Background Familial idiopathic low molecular weight proteinuria (FILMWP) is a renal proximal tubulopathy characterized by mild proteinuria consisting of low molecular weight proteinuria and relatively conserved renal function in young patients, but without rickets. Mutations in the renal chloride channel CLCN5 gene have been reported in three disorders of hypercalciuric nephrolithiasis and in FILMWP. Methods. To assess the relationship between molecular defects and phenotypic variations, we analyzed the CLCN5 gene from three additional Japanese families with FILMWP using single-strand conformation polymorphism and sequencing. Results. We identified three mutations: a single base insertion at codon 514; a single base deletion at codon 116; and a nonsense mutation, R704X. The R704X mutation is identical to that found in X-linked recessive nephrolithiasis, but there was no renal failure in our patient.

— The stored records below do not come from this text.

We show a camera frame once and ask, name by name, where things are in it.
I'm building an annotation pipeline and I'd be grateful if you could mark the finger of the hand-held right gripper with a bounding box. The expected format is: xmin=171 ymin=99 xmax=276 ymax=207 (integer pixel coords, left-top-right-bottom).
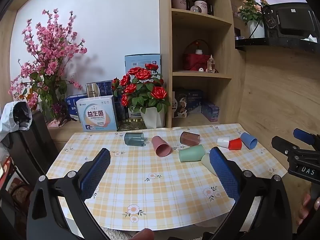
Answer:
xmin=271 ymin=135 xmax=320 ymax=157
xmin=293 ymin=128 xmax=320 ymax=146

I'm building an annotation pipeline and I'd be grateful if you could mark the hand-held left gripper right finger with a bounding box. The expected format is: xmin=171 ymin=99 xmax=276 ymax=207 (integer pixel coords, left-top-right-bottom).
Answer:
xmin=207 ymin=147 xmax=293 ymax=240

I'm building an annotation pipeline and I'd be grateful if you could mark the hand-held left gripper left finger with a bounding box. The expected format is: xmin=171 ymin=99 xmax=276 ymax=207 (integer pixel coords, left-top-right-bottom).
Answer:
xmin=26 ymin=148 xmax=111 ymax=240

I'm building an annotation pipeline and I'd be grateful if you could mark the pale green cup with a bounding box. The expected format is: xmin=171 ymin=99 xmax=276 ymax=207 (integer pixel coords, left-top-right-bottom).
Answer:
xmin=201 ymin=153 xmax=218 ymax=177

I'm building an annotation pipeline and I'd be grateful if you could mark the white cup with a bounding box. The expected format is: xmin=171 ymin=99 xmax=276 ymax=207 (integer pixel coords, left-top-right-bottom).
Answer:
xmin=217 ymin=136 xmax=230 ymax=148

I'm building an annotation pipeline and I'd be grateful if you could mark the red cup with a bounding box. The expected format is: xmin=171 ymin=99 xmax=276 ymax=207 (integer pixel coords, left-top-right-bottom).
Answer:
xmin=228 ymin=138 xmax=243 ymax=151

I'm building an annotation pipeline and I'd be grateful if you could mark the blue cup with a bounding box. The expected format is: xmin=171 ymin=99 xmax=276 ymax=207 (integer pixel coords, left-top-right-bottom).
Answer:
xmin=240 ymin=132 xmax=258 ymax=150

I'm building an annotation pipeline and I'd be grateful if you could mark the brown transparent cup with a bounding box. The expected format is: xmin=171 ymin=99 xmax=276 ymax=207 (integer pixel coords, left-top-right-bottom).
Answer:
xmin=180 ymin=131 xmax=201 ymax=147

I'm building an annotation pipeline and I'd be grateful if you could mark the grey transparent cup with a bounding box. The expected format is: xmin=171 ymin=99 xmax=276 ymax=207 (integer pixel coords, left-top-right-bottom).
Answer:
xmin=124 ymin=132 xmax=145 ymax=147

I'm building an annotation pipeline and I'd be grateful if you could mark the pink cup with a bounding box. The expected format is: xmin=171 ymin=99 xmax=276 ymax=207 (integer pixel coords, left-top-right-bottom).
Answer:
xmin=151 ymin=135 xmax=172 ymax=157

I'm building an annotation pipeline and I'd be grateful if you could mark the person's right hand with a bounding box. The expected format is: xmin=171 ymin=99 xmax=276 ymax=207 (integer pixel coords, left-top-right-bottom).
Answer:
xmin=296 ymin=193 xmax=320 ymax=227

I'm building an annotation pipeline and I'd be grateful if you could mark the person's left hand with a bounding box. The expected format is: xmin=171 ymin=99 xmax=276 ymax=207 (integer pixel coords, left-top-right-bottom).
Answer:
xmin=132 ymin=228 xmax=155 ymax=240

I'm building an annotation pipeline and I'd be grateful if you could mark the white pastel printed box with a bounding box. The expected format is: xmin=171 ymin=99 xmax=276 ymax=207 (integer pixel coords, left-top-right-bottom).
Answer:
xmin=76 ymin=96 xmax=119 ymax=132

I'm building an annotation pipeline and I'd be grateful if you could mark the gold plastic tray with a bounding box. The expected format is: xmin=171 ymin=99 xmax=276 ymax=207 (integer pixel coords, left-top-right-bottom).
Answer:
xmin=118 ymin=119 xmax=146 ymax=132

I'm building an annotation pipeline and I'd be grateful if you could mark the yellow checked floral tablecloth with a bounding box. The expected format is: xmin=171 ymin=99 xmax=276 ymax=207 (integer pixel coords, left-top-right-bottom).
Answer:
xmin=46 ymin=123 xmax=288 ymax=232

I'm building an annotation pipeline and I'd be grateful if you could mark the purple box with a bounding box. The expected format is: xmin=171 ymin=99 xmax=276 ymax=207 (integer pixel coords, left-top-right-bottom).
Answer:
xmin=201 ymin=101 xmax=220 ymax=122

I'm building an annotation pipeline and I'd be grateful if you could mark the black chair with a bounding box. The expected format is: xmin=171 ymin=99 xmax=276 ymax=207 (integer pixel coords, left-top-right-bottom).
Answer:
xmin=7 ymin=110 xmax=60 ymax=189

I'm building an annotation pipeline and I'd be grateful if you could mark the blue and white box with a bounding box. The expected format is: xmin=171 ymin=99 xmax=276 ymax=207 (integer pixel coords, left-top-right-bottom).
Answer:
xmin=65 ymin=94 xmax=88 ymax=121

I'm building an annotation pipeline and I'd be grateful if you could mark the dark blue starry box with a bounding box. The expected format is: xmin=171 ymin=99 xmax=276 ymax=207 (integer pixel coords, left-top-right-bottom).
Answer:
xmin=186 ymin=89 xmax=204 ymax=114

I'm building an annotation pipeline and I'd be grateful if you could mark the red patterned bag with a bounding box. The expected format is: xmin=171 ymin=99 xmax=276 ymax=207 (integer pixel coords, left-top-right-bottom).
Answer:
xmin=0 ymin=155 xmax=32 ymax=207

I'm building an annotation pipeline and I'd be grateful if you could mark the white and dark printed box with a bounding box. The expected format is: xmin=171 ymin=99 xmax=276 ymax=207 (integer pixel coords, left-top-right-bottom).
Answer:
xmin=172 ymin=88 xmax=188 ymax=119

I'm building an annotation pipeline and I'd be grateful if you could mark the black counter shelf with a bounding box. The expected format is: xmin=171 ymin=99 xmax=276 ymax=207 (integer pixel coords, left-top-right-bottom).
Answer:
xmin=235 ymin=37 xmax=320 ymax=53

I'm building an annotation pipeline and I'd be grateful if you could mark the white plastic bag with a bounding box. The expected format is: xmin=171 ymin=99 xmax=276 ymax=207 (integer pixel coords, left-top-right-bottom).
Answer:
xmin=0 ymin=101 xmax=33 ymax=143

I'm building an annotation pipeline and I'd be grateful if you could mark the wooden shelf unit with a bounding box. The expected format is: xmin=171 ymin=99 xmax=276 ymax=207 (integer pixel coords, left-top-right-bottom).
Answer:
xmin=159 ymin=0 xmax=251 ymax=128

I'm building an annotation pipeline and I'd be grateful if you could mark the clear glass bottle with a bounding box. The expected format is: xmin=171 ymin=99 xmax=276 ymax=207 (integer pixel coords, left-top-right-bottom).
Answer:
xmin=206 ymin=54 xmax=216 ymax=73

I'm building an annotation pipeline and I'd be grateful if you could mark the red rose plant white pot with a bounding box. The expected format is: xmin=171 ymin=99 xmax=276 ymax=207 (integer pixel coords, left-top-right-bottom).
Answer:
xmin=111 ymin=63 xmax=171 ymax=129

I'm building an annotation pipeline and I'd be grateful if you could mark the black appliance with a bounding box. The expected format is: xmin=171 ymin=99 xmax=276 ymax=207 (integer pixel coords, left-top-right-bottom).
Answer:
xmin=262 ymin=2 xmax=320 ymax=39

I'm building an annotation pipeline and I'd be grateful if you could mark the red basket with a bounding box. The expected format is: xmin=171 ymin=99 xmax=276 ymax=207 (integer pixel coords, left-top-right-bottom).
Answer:
xmin=182 ymin=40 xmax=211 ymax=71

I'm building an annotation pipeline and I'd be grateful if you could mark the light blue tall box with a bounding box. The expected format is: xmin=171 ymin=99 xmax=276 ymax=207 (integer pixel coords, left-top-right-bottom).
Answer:
xmin=124 ymin=54 xmax=161 ymax=81

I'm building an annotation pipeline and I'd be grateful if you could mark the pink rose bouquet white vase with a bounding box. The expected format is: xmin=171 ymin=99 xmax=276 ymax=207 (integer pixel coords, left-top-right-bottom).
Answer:
xmin=237 ymin=0 xmax=271 ymax=39

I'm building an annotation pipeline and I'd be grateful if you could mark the pink blossom plant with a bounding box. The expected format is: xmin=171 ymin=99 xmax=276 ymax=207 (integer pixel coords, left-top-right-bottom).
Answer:
xmin=9 ymin=9 xmax=88 ymax=128

The first two mutations caused a shift in the reading frame, and all introduced a premature stop codon, resulting in synthesis of truncated CLC-5 proteins that lacked 220 (29%), 610 (82%), and 43 (6%) amino acids, respectively. These mutations were demonstrated to cosegregate with the disease in each of the three families. Conclusions. We conclude that the CLCN5 gene is responsible for the renal proximal tubulopathy in many Japanese families and suggest that molecular defects, environmental factors, or other modifying genes may account for the different phenotypes.